So what are the rest of you up to??????


----------



## Ozarkgal (Dec 13, 2013)

I'm still in hibernation mode waiting for the icy snow to melt.  The highlight of my day is to go out in the morning and take care of the animals and feed the wild birds, and in the evening go back out and button them up for the night.  My loner cat that sleeps in a rock on the hill has decided that she likes living in the shed.  I put her out this morning and she wanted right back in.  Okay, by me as she will keep the mice away, and I know she's safe.
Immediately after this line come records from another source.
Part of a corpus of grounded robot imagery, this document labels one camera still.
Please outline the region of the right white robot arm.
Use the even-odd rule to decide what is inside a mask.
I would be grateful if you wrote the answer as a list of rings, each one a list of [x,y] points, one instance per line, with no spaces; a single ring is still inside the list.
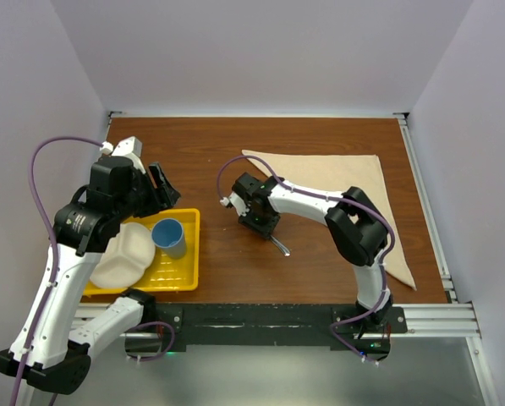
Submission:
[[[232,192],[220,199],[233,208],[239,223],[270,239],[282,214],[327,227],[338,253],[352,266],[358,287],[358,314],[345,322],[378,332],[388,322],[392,294],[384,259],[394,248],[394,231],[367,194],[357,187],[326,192],[293,184],[275,175],[265,181],[243,173]]]

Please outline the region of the beige cloth napkin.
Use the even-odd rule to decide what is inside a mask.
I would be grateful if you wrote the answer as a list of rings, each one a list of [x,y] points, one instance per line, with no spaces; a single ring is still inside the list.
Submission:
[[[328,192],[344,192],[351,187],[362,189],[387,220],[395,233],[395,247],[385,259],[387,273],[416,290],[412,271],[406,261],[397,224],[389,202],[380,158],[376,155],[284,155],[243,150],[243,154],[257,156],[253,160],[262,173],[275,174],[298,186]]]

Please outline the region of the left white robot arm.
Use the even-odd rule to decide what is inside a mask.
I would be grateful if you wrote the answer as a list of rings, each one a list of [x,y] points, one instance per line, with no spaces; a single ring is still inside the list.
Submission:
[[[129,217],[174,208],[180,194],[160,165],[140,166],[127,156],[103,156],[50,227],[47,269],[24,327],[0,351],[0,373],[43,392],[69,395],[86,378],[94,358],[122,333],[159,324],[156,301],[126,289],[103,313],[71,328],[86,284],[108,243]]]

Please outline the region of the silver table knife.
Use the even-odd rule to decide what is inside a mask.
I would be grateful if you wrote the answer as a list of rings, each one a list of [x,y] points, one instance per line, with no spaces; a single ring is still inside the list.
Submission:
[[[276,237],[274,236],[271,236],[270,237],[270,241],[281,251],[281,253],[285,256],[285,257],[289,257],[291,256],[291,251],[290,249],[284,245],[279,239],[277,239]]]

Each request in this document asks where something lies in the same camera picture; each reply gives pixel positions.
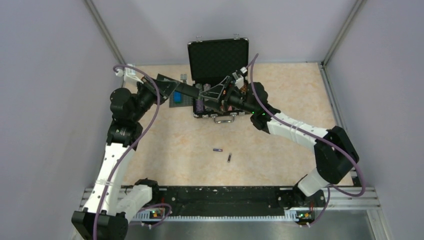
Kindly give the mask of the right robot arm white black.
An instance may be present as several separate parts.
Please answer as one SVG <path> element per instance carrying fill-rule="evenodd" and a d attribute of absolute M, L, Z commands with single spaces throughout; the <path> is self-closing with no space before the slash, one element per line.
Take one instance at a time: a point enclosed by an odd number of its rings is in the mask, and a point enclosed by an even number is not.
<path fill-rule="evenodd" d="M 198 92 L 205 105 L 219 113 L 229 108 L 251 113 L 253 126 L 270 135 L 284 137 L 311 150 L 315 168 L 293 187 L 293 200 L 307 206 L 314 194 L 329 185 L 338 184 L 359 162 L 359 156 L 346 131 L 340 126 L 322 128 L 296 120 L 272 107 L 268 93 L 260 82 L 245 84 L 227 76 L 222 82 Z"/>

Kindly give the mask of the black remote control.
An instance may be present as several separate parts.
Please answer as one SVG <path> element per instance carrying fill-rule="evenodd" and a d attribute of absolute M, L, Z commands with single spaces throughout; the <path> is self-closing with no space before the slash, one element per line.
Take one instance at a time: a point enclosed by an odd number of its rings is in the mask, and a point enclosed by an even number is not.
<path fill-rule="evenodd" d="M 220 106 L 220 97 L 222 95 L 222 90 L 219 88 L 210 87 L 209 89 L 200 90 L 194 85 L 188 85 L 186 83 L 180 82 L 179 85 L 175 88 L 174 92 L 180 93 L 182 95 L 188 96 L 195 101 L 203 100 L 203 105 L 211 109 L 218 109 Z"/>

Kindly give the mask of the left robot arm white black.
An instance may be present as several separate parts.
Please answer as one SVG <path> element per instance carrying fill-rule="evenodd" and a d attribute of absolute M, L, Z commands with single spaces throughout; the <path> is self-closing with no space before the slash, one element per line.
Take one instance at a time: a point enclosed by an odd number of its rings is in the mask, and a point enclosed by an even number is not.
<path fill-rule="evenodd" d="M 91 193 L 71 222 L 83 240 L 123 240 L 131 220 L 145 206 L 160 202 L 158 184 L 142 180 L 130 193 L 119 199 L 128 164 L 144 135 L 140 119 L 152 106 L 159 107 L 180 85 L 180 81 L 158 75 L 135 83 L 137 92 L 125 87 L 110 97 L 112 122 L 108 129 L 103 162 Z"/>
Buckaroo has decided he likes his coop and now voluntarily goes in when it's time to roost.  That Roo is getting soft.  He let's me pet him now when he's on his perch.  He is becoming a bit possessive of his area in the yard and yesterday he jumped on one of the cats and rode her for a minute.  Crazily enough, she didn't act bothered by it and just kept walking.  He's been cockily eyeballing the Gangstas also, just waiting for that wreck.

I think the crazy, wild feral cat that I carted off this spring is back, at least it sure looks like him.  I set a trap up for him for several days in a row and no dice, so I think he knows the routine now and isn't biting.  
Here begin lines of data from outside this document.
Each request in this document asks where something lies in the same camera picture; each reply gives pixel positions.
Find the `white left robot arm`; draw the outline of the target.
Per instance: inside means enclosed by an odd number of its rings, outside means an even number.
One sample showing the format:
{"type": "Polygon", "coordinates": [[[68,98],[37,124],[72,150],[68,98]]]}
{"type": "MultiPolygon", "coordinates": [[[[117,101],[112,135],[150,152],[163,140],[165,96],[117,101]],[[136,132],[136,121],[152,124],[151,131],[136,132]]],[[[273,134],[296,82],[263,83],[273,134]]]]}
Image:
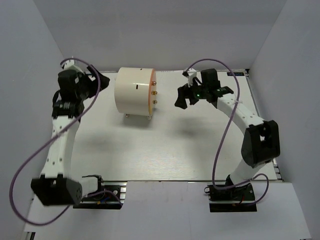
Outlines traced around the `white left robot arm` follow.
{"type": "Polygon", "coordinates": [[[81,181],[72,179],[71,162],[76,133],[85,110],[84,101],[108,87],[110,79],[89,65],[85,74],[75,65],[65,66],[58,73],[59,90],[52,98],[52,136],[44,167],[30,187],[44,206],[78,205],[92,196],[99,200],[106,187],[100,175],[86,175],[81,181]]]}

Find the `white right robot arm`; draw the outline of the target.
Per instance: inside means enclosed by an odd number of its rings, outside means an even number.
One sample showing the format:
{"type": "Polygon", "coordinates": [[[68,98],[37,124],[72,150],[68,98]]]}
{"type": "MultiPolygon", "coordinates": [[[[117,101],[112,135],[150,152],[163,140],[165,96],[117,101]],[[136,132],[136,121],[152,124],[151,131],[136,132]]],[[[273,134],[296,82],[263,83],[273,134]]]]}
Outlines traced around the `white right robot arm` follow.
{"type": "Polygon", "coordinates": [[[200,78],[195,70],[183,71],[188,82],[177,89],[175,107],[186,109],[199,100],[206,100],[224,113],[243,134],[241,160],[236,169],[227,177],[226,186],[220,187],[226,195],[236,200],[244,193],[244,187],[254,179],[257,172],[280,155],[279,126],[274,120],[266,121],[250,111],[238,94],[228,86],[221,86],[214,68],[202,70],[200,78]]]}

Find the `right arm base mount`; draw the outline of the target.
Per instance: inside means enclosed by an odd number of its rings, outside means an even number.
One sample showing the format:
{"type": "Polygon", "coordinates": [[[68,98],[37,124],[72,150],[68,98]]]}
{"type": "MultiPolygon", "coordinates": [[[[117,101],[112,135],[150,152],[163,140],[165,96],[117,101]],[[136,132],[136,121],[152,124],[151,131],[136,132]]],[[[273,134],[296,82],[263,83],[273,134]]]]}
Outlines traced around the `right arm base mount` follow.
{"type": "Polygon", "coordinates": [[[247,213],[257,212],[253,186],[249,183],[238,188],[218,190],[213,185],[204,188],[208,195],[211,213],[247,213]]]}

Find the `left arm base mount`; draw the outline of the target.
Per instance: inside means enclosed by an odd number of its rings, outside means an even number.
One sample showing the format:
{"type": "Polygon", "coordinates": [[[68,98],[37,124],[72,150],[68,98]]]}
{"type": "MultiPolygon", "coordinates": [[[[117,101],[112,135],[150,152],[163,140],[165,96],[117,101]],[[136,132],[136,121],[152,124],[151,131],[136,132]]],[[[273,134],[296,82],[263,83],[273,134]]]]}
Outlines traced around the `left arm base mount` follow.
{"type": "Polygon", "coordinates": [[[104,181],[101,187],[102,193],[83,198],[80,204],[73,206],[73,209],[120,210],[125,201],[127,182],[104,181]]]}

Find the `white cylindrical drawer organizer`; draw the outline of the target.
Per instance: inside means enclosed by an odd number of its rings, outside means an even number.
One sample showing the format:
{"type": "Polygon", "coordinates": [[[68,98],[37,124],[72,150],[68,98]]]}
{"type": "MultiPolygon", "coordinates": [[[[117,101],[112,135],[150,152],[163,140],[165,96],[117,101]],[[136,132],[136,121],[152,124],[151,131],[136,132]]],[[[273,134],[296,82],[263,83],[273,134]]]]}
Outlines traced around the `white cylindrical drawer organizer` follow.
{"type": "Polygon", "coordinates": [[[154,68],[121,67],[114,86],[114,100],[119,113],[152,119],[157,101],[157,75],[154,68]]]}

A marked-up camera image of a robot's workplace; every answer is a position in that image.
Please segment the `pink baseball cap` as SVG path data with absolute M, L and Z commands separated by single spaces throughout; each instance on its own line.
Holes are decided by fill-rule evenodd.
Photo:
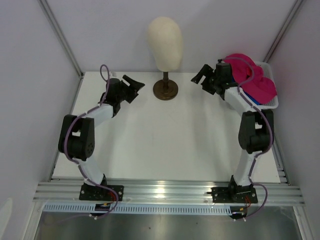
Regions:
M 274 82 L 270 78 L 261 75 L 255 76 L 241 87 L 244 92 L 259 101 L 261 105 L 269 103 L 278 94 Z
M 238 84 L 248 79 L 251 79 L 253 83 L 257 83 L 264 77 L 263 69 L 243 53 L 233 53 L 226 56 L 223 61 L 230 64 L 232 76 Z

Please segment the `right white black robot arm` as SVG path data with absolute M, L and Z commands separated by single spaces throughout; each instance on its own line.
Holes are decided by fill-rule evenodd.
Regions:
M 219 62 L 215 68 L 204 64 L 191 80 L 202 89 L 217 94 L 240 115 L 238 142 L 242 149 L 239 164 L 227 187 L 212 187 L 214 203 L 257 203 L 252 180 L 257 158 L 268 152 L 274 142 L 274 113 L 257 106 L 233 80 L 229 63 Z

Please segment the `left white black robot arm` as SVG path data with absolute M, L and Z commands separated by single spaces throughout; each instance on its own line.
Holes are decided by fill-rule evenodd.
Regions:
M 103 185 L 105 175 L 93 157 L 96 143 L 95 129 L 115 117 L 123 101 L 132 103 L 144 86 L 144 83 L 133 80 L 127 75 L 123 75 L 122 79 L 109 78 L 96 106 L 80 115 L 67 114 L 63 118 L 58 151 L 77 165 L 84 177 L 84 183 L 92 186 L 90 194 L 96 200 L 100 201 L 107 197 L 108 187 Z
A few minutes ago there was a very large wild female turkey wandering around outside my kitchen window.  She was alone, no flock in sight, which is unusual.  I tried to get a pic to post, but wasn't quick enough.

Tomorrow, I am going for a hike in the woods if it doesn't rain...going a bit stir crazy, even though we did make it to town yesterday, with only one slightly hairy incident on our road on the way out.


----------



## Anne (Dec 13, 2013)

Roads are slick ice today; schools closed again, and many cars in the ditches.   OG, if you can swing it, get a generator; we've used ours twice when the power went out for hours or days, and sure appreciated having it.  One less thing to worry about if you do lose power for a long time, which isn't that unusual when we're 'in the sticks'.

Hopefully, we'll have a little break once this rain is over, but looks like more of the same coming next Thursday and Friday.  Spring is sounding good right now.....


----------



## That Guy (Dec 15, 2013)

Got together with about 25 friends from high school for our annual Christmas bash, yesterday.  Hugs and handshakes all around.


----------



## SifuPhil (Dec 15, 2013)

I've got something I haven't had for at least 3 years ...

... a cold.

Thanks, roomie!


----------



## That Guy (Dec 15, 2013)

SifuPhil said:


> I've got something I haven't had for at least 3 years ...
> 
> ... a cold.
> 
> Thanks, roomie!



Rest, plenty of liquids . . . you know the drill.  Hope you a feeling up to your wonderful ol' self soon.


----------



## SifuPhil (Dec 15, 2013)

That Guy said:


> Rest, plenty of liquids . . . you know the drill.  Hope you a feeling up to your wonderful ol' self soon.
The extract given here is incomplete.